What could be the molecular and evolutionary basis for the differential roles of LIP5 in plant growth and endocytosis in different plants? In Arabidopsis atlip5 mutant roots, despite normal basal endocytosis when assayed using FM1-43 as marker, there are defects in the trafficking of auxin efflux transporters (Buono et al., 2016), indicating that even Arabidopsis AtLIP5 has a role in the trafficking and turnover of specific plasma membrane proteins under normal growth conditions. Besides LIP5, there are other regulators of SKD1 and MVB biogenesis such as IST1-like proteins in Arabidopsis and the lack of strong growth phenotype of Arabidopsis atlip5 mutants could be due to functional redundancy among these MVB regulators. Consistent with this possibility, while Arabidopsis atlip5 and atist1-like1(atistl1) single mutants are largely normal in growth and development, the atlip5/atistl1 double mutant is severely stunted in growth, develops spontaneous cell death and cannot produce seeds (Buono et al., 2016). Arabidopsis LIP5 also functionally interacts with FYVE4, a plant-unique ESCRT component and regulator of MVB biogenesis (Liu et al., 2021). An Arabidopsis fyve4 null mutant displays modestly reduced growth and early senescence but its double mutant with atlip5 is seedling lethal (Liu et al., 2021). It remains to be determined whether the patterns of functional interactions among different regulators of MVB biogenesis might vary in different plants. If OsLIP5 acts as a major regulator of MVB biogenesis under normal growth conditions with relatively low functional redundancy with other MVB regulators in rice, its loss-of-function would have an important effect on rice growth and reproduction as observed in the oslip5 mutants.

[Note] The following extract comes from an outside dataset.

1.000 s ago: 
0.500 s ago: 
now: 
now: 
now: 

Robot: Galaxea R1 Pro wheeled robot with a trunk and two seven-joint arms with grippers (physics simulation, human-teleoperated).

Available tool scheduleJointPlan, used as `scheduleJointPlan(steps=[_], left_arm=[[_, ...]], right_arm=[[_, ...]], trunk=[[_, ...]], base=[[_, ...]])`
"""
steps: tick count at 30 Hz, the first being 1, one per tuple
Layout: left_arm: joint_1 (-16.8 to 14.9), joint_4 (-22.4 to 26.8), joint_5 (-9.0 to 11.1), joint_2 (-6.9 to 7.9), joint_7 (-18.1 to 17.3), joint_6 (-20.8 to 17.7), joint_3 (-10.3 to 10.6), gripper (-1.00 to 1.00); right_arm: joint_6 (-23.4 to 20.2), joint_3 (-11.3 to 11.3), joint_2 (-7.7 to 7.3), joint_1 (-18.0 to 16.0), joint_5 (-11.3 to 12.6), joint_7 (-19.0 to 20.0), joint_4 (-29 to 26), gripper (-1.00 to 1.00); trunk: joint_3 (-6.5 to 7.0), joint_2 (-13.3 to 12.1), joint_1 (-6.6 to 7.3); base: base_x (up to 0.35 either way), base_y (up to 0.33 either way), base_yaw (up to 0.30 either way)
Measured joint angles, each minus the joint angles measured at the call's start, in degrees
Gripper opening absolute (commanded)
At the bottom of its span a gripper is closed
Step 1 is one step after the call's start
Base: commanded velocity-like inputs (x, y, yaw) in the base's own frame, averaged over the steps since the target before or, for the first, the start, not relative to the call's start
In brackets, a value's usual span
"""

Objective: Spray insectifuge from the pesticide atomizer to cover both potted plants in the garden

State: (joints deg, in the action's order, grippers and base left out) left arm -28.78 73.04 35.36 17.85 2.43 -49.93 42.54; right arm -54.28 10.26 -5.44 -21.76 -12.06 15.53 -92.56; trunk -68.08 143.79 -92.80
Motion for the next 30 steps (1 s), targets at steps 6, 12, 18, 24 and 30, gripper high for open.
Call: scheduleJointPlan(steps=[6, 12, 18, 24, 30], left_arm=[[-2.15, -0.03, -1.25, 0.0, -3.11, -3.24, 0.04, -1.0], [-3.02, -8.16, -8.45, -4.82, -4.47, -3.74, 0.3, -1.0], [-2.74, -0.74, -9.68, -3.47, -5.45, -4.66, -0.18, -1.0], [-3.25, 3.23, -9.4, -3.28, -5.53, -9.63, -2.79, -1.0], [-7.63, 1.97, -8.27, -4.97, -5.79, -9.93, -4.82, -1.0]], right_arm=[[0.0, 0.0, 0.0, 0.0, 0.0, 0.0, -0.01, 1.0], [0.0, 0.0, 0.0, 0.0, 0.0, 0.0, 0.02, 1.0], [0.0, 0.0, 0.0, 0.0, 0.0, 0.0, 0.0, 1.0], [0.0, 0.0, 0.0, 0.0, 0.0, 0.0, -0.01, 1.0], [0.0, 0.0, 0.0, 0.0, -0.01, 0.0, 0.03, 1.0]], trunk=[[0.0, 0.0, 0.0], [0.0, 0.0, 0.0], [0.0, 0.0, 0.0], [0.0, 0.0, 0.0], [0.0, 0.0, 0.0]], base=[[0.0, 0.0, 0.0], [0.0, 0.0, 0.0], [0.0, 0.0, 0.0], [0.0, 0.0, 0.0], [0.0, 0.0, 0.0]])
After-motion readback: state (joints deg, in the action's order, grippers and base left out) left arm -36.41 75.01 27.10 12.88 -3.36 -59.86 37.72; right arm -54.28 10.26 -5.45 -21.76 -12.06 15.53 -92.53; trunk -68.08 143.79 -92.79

The drastically different phenotypes between the Arabidopsis and rice lip5 mutants could also be attributed to the diversity among different plant species in their adaptability to perturbed cellular homeostasis. it is known that MVB pathway and related autophagy participate in plant stress responses by targeting vacuolar degradation of damaged, harmful and unwanted proteins and cellular constituents, which are often elevated under biotic and abiotic stress conditions (Li et al., 2018; Luo et al., 2021). Under normal growth conditions, however, cells also generate damaged, harmful and unwanted cellular constituents, which require prompt turnover for robust plant growth and development. In the endoplasmic reticulum (ER), about 30% of all proteins produced are misfolded under homeostatic conditions (Fink, 1999), which are mostly degraded by ER-associated degradation in the proteasome. In chloroplasts, the process of photosynthesis leads to production of damaged proteins under normal growth conditions, which are removed by both intraplastidic proteases and extraplastidic pathways including autophagy (Izumi and Nakamura, 2018). In different plant species, there could be divergence in the complex cellular networks that function in maintaining cellular homeostasis to promote growth and development. In addition, while Arabidopsis is a wild plant, rice is a crop plant that has been intensively selected artificially to increase yield and other human needs and may have evolved heighten levels of the vacuolar degradation pathways to promote growth and reproduction.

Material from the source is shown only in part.